Ossie Lovelock

Personal information
- Full name: Oswald Ifould Lovelock
- Born: 28 August 1911 Highgate, Western Australia
- Died: 1 August 1981 (aged 69) Subiaco, Western Australia
- Batting: Right-handed
- Role: Wicket-keeper

Domestic team information
- 1932/33–1939/40: Western Australia

Career statistics
| Competition | First-class |
| Matches | 22 |
| Runs scored | 750 |
| Batting average | 25.86 |
| 100s/50s | 0/3 |
| Top score | 94* |
| Catches/stumpings | 18/16 |
- Source: CricketArchive, 16 October 2011

= Ossie Lovelock =

Australian sportsman (1911–1981)

Oswald Ifould Lovelock (28 August 1911 – 1 August 1981) was an Australian sportsman and sports administrator. He represented Western Australia at cricket and baseball, and also played football for in the West Australian National Football League (WANFL).
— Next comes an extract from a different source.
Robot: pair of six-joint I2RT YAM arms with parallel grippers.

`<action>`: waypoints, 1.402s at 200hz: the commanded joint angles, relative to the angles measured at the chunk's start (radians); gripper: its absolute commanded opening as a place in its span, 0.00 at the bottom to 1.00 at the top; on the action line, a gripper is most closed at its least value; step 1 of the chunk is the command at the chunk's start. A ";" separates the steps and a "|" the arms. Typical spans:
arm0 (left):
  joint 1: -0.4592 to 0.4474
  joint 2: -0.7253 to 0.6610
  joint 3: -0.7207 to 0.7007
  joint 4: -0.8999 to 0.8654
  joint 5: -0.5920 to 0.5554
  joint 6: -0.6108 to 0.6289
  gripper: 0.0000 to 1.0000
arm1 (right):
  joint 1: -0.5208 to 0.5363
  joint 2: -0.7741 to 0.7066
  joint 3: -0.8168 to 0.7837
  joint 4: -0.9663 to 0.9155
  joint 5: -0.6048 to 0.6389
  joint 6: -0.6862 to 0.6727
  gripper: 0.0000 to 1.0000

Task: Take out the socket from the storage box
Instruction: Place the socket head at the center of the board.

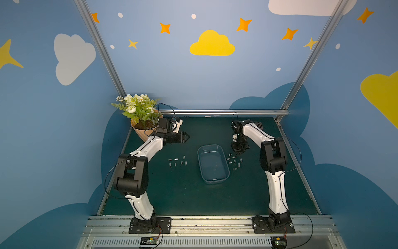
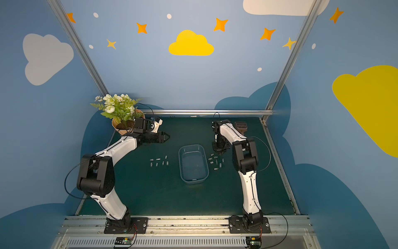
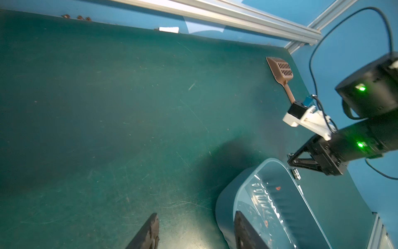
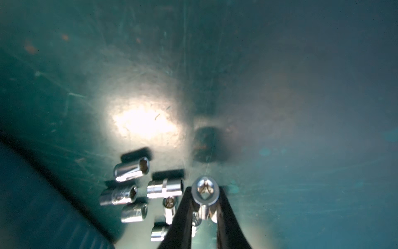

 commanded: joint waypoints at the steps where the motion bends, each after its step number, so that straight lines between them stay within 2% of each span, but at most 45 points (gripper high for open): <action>1: -0.027 -0.043 0.031 -0.071 0.029 0.061 0.57 | -0.008 0.023 0.037 -0.028 -0.009 -0.004 0.18; 37: -0.073 -0.040 0.074 -0.173 0.004 0.122 0.57 | -0.012 0.042 0.039 -0.029 -0.029 -0.021 0.19; 73: -0.089 -0.065 0.062 -0.149 0.021 0.075 0.57 | -0.012 0.050 0.030 -0.032 -0.032 -0.032 0.20; 172: -0.128 -0.053 0.108 -0.229 0.000 0.122 0.59 | -0.018 0.026 0.005 -0.028 -0.021 -0.058 0.27; 231: -0.137 -0.048 0.133 -0.232 0.005 0.128 0.59 | -0.025 0.013 0.027 -0.036 0.004 -0.064 0.36; 280: -0.154 -0.043 0.152 -0.254 0.012 0.149 0.59 | -0.029 -0.006 0.064 -0.053 0.011 -0.069 0.36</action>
In later life, he took up golf, winning several tournaments at clubs in Western Australia, and went on to serve as president of the Subiaco Football Club.

==Career==
Born to Oswald Oliver Lovelock and his wife, Rose Janey (née Ifould), in Highgate on 28 August 1911, Lovelock played both cricket and football from an early age, representing Western Australia at a national schoolboys' carnival in 1926. He debuted for West Perth in the WANFL in 1932, and played in the club's 1932 premiership win. In total, he played 25 games for the club over three seasons from 1932 to 1934, kicking three goals, and also spent time with the club's reserve team in the West Australian National Football Association (WANFA).
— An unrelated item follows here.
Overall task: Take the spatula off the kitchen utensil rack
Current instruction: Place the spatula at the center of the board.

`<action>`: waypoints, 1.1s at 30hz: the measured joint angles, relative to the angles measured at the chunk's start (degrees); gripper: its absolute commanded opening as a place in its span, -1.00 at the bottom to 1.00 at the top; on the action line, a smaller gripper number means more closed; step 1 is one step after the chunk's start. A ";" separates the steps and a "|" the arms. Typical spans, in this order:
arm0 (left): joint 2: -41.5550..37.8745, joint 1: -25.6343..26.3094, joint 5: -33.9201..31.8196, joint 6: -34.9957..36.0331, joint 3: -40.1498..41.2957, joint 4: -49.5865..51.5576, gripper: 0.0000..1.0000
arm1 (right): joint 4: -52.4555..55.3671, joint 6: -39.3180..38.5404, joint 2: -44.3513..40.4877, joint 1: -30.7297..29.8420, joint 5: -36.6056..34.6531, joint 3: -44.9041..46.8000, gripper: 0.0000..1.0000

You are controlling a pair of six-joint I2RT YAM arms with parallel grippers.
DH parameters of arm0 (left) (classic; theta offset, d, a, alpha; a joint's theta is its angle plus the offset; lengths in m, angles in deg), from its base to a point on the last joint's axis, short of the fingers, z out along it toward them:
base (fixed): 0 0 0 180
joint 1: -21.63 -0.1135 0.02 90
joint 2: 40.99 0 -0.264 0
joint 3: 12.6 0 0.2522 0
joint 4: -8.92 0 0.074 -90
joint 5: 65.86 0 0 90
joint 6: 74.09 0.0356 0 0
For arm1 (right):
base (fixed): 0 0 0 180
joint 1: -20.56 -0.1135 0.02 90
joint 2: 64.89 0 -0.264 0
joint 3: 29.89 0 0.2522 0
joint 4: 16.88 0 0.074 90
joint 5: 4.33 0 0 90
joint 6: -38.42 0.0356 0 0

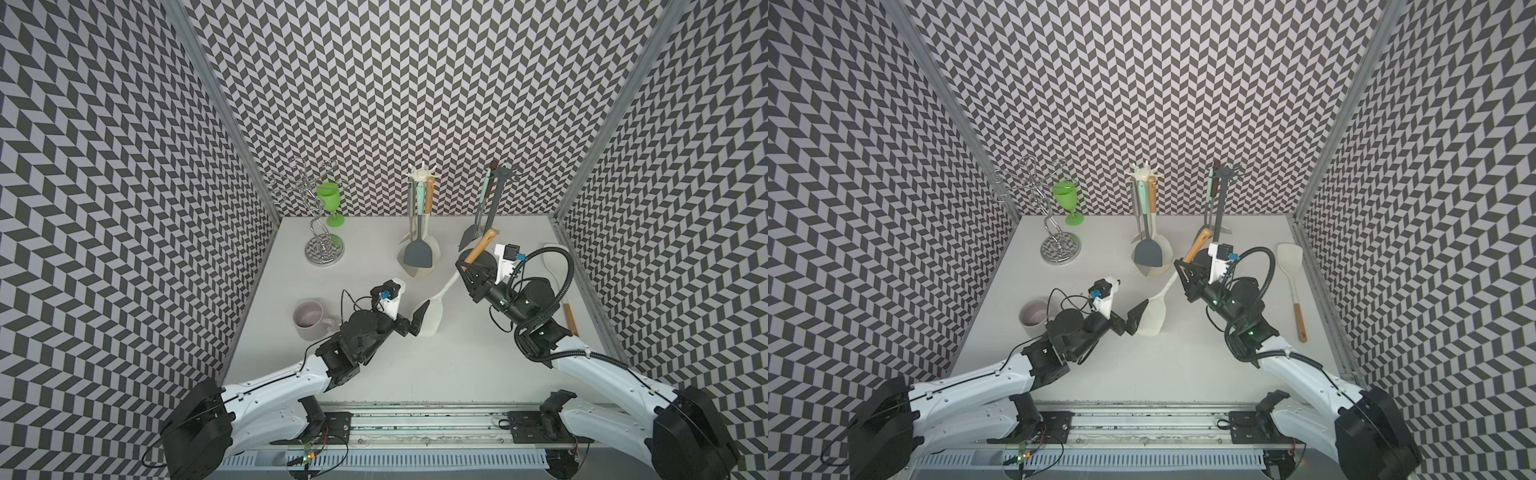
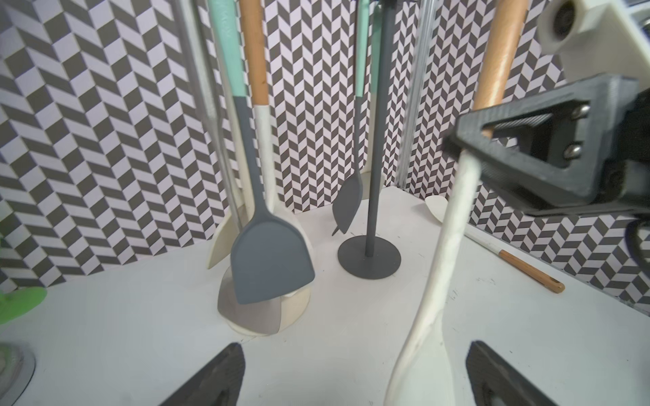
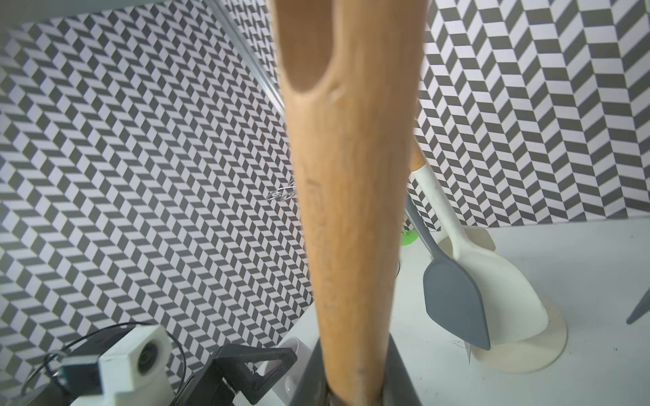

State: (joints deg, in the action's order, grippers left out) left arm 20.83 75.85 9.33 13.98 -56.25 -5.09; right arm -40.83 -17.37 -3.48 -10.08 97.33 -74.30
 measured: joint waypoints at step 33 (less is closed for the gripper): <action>32.59 3.72 -1.68 22.36 -39.30 27.19 -1.00 | 8.20 8.70 -10.47 0.52 -8.83 3.74 -0.85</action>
State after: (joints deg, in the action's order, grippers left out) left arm 53.42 79.56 7.65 36.34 -95.55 22.10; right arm -32.64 -8.67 -13.95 -9.55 88.50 -70.57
He made his cricket debut for Western Australia in October 1932, against the touring MCC side, making 14 not out and recording two stumpings. He played another match six days later, this time for an Australian XI, featuring players such as Vic Richardson, Jack Fingleton and Don Bradman. He was Western Australia's first choice wicket-keeper throughout most of the 1930s, and served as vice-captain to Dick Bryant in most matches, captaining the side for one game against the MCC in 1936 when Bryant was unavailable. He played one match for a Western Australia Combined XI in 1936, featuring Jack Badcock, Stan McCabe and Clarrie Grimmett. In total, Lovelock played over 100 matches for West Perth and North Perth in the WACA District competition, making several centuries and captaining both clubs. As was common amongst Australian cricketers at the time, Lovelock played baseball during the winter to keep fit. A member of the Ramblers club in the Western Australia Baseball League, he played in the position of catcher, and was selected in the state team for Western Australia's first interstate match, against Victoria in September 19336.
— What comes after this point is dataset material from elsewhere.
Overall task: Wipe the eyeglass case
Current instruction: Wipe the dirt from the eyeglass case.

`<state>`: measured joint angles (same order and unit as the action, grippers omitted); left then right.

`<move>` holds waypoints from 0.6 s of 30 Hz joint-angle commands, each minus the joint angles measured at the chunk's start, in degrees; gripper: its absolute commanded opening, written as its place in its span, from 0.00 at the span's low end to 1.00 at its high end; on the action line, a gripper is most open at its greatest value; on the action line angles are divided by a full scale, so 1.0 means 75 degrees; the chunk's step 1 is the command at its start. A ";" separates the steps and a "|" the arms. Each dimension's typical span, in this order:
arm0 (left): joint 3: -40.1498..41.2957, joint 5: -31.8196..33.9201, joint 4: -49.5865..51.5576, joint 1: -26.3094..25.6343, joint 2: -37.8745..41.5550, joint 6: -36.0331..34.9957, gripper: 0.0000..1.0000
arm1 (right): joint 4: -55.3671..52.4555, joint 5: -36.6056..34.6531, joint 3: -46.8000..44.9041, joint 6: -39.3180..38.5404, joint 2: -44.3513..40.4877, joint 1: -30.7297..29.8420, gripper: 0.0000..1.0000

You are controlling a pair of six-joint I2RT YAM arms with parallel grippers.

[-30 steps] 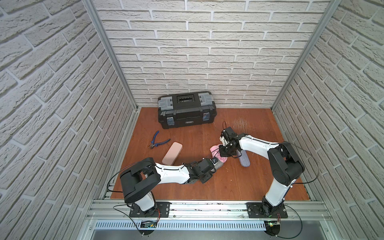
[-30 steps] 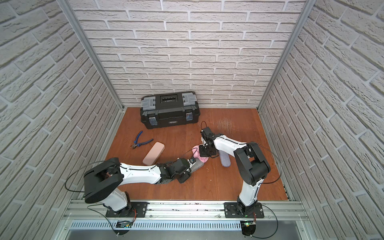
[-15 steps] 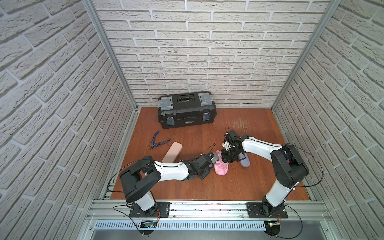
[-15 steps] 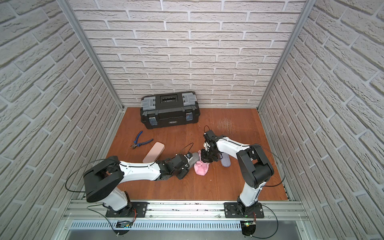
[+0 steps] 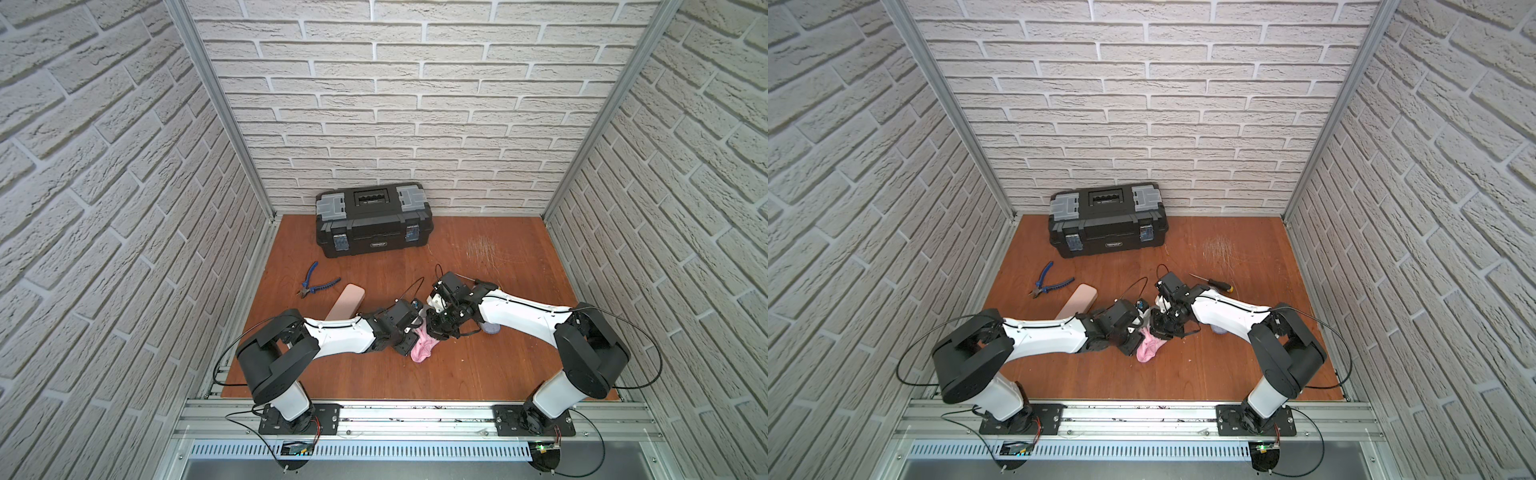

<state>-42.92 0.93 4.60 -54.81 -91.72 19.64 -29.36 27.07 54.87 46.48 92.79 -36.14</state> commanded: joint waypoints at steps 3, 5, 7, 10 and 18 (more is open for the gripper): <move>0.0141 -0.1305 -0.0335 -0.0075 0.0321 0.0064 0.18 | 0.1125 0.0574 0.0189 -0.0126 0.0312 0.0435 0.03; 0.0223 -0.1431 -0.0321 -0.0075 0.0427 0.0053 0.18 | 0.0788 0.0311 0.0451 -0.0518 0.0619 0.0907 0.03; 0.0288 -0.1581 -0.0285 -0.0110 0.0464 0.0022 0.18 | 0.0249 -0.0332 0.0935 -0.1040 0.0832 0.1256 0.03; 0.0280 -0.1601 -0.0096 -0.0233 0.0448 -0.0028 0.18 | -0.0653 -0.1603 0.1847 -0.1758 0.1037 0.1606 0.03; 0.0146 -0.0823 0.0458 -0.0368 0.0280 0.0199 0.28 | -0.1937 -0.3814 0.2909 -0.2629 0.0644 0.1702 0.03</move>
<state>-41.87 -4.10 4.84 -57.17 -90.15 21.19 -41.43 6.72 76.86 30.85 100.27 -22.83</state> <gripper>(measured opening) 0.640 0.090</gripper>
In 1940, Lovelock was transferred first to Victoria for his job, where he played for Essendon in the Victorian Premier Cricket competition. In 1941, he was again transferred, to Tasmania, where he played for New Town in the TCA Grade Cricket competition. Returning to Western Australia in 1950, he took up golf, competing in several tournaments, and winning one, a stableford event held at Yokine. In 1951, he was elected to a position on the executive committee of the Western Australian Cricket Association. In 1952, he was appointed president of the Subiaco Football Club.